#### [Exercise instructions]
Write out, please, the lines from the beginning of the material to the line with "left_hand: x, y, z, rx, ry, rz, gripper", including both ends and nothing else.

#### [Information shown]
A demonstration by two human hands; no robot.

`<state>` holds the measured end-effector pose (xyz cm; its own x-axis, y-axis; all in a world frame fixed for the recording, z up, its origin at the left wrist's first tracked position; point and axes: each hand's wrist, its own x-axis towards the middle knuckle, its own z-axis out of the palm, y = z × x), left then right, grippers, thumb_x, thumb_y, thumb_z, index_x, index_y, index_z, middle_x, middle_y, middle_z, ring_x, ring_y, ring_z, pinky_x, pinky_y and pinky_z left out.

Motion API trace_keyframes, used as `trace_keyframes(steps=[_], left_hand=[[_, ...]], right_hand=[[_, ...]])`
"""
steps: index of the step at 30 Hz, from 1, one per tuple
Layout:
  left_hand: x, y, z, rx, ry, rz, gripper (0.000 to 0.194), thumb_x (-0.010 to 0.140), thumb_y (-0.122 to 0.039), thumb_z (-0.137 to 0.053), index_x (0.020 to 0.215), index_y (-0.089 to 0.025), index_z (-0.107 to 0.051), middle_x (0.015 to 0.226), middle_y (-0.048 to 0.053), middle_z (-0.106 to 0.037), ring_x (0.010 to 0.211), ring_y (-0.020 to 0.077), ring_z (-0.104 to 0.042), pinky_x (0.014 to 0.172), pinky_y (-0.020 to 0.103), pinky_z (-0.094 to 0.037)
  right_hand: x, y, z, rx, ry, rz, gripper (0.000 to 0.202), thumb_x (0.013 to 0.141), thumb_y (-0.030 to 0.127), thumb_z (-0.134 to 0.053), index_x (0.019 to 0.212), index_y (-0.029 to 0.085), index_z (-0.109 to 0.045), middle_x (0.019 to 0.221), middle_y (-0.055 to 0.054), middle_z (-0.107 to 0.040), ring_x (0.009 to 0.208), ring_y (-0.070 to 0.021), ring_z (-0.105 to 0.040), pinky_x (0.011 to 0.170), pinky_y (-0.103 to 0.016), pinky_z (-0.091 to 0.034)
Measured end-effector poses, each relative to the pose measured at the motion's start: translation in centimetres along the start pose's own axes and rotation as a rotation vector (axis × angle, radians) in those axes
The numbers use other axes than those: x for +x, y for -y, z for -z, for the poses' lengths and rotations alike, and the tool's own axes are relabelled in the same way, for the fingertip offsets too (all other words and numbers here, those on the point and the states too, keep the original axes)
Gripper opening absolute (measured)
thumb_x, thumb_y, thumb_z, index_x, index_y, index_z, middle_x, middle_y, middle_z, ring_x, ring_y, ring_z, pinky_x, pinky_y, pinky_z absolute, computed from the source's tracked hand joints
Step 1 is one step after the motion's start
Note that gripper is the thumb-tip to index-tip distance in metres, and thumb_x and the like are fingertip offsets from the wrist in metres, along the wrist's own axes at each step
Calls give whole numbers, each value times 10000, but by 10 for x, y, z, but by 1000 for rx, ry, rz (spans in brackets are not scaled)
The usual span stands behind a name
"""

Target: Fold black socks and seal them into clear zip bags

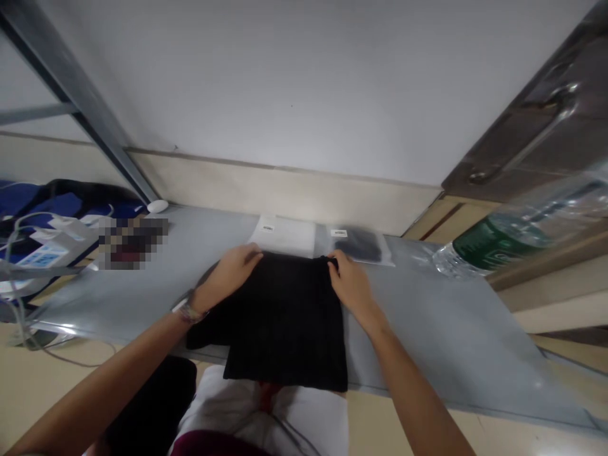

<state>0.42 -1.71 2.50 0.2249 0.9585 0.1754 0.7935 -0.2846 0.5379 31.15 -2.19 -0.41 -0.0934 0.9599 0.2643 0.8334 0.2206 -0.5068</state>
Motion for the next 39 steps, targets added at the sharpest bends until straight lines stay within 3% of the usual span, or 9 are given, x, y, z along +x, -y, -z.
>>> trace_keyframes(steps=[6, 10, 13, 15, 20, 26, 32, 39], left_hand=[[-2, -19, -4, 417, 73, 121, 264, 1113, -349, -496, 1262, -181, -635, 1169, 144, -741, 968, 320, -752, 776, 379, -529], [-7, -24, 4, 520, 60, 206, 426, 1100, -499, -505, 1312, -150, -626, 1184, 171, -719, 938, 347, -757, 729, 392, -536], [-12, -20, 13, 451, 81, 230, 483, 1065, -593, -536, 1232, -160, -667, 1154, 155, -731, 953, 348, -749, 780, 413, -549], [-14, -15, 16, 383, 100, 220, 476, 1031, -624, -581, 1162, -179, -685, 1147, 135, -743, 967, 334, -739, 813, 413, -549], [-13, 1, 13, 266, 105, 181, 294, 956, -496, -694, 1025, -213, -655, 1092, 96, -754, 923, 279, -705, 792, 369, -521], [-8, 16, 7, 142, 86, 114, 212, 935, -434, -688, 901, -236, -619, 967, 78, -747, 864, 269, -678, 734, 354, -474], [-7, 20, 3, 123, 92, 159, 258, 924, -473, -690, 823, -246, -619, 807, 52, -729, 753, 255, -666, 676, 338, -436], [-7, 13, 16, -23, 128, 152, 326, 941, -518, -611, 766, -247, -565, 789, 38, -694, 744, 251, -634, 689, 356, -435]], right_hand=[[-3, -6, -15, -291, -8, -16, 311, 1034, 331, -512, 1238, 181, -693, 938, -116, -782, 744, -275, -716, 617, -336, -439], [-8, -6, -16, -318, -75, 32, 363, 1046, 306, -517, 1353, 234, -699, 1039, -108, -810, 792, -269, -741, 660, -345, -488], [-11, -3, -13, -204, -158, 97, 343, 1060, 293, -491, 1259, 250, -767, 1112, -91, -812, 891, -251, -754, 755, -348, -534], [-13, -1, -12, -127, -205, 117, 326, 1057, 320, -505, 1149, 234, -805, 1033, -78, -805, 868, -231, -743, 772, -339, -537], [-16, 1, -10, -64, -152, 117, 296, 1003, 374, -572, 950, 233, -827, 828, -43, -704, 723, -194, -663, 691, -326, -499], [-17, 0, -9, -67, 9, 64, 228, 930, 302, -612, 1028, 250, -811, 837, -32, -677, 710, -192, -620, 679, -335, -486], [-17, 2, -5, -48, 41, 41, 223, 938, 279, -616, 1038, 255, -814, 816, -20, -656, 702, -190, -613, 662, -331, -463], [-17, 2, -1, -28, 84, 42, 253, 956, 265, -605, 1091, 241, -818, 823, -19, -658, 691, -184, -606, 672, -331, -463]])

#### [Written answer]
A demonstration by two human hands; no robot.

`<state>` holds the measured end-effector pose (xyz cm; its own x-axis, y-axis; all in a world frame fixed for the recording, z up, its origin at the left wrist's first tracked position; point and axes: each hand's wrist, its own x-axis towards the middle knuckle, its own z-axis out of the palm, y = z × x), left then right, grippers, thumb_x, thumb_y, thumb_z, index_x, index_y, index_z, middle_x, middle_y, middle_z, ring_x, ring_y, ring_z, pinky_x, pinky_y and pinky_z left out.

Motion API trace_keyframes, used as `trace_keyframes(steps=[_], left_hand=[[_, ...]], right_hand=[[_, ...]])`
"""
steps: index of the step at 30 Hz, from 1, one per tuple
Layout:
  left_hand: x, y, z, rx, ry, rz, gripper (0.000 to 0.194), thumb_x (-0.010 to 0.140), thumb_y (-0.122 to 0.039), thumb_z (-0.137 to 0.053), index_x (0.020 to 0.215), index_y (-0.089 to 0.025), index_z (-0.107 to 0.051), middle_x (0.015 to 0.226), middle_y (-0.048 to 0.053), middle_z (-0.106 to 0.037), ring_x (0.010 to 0.211), ring_y (-0.020 to 0.077), ring_z (-0.104 to 0.042), pinky_x (0.014 to 0.172), pinky_y (-0.020 to 0.103), pinky_z (-0.094 to 0.037)

The full output has been given.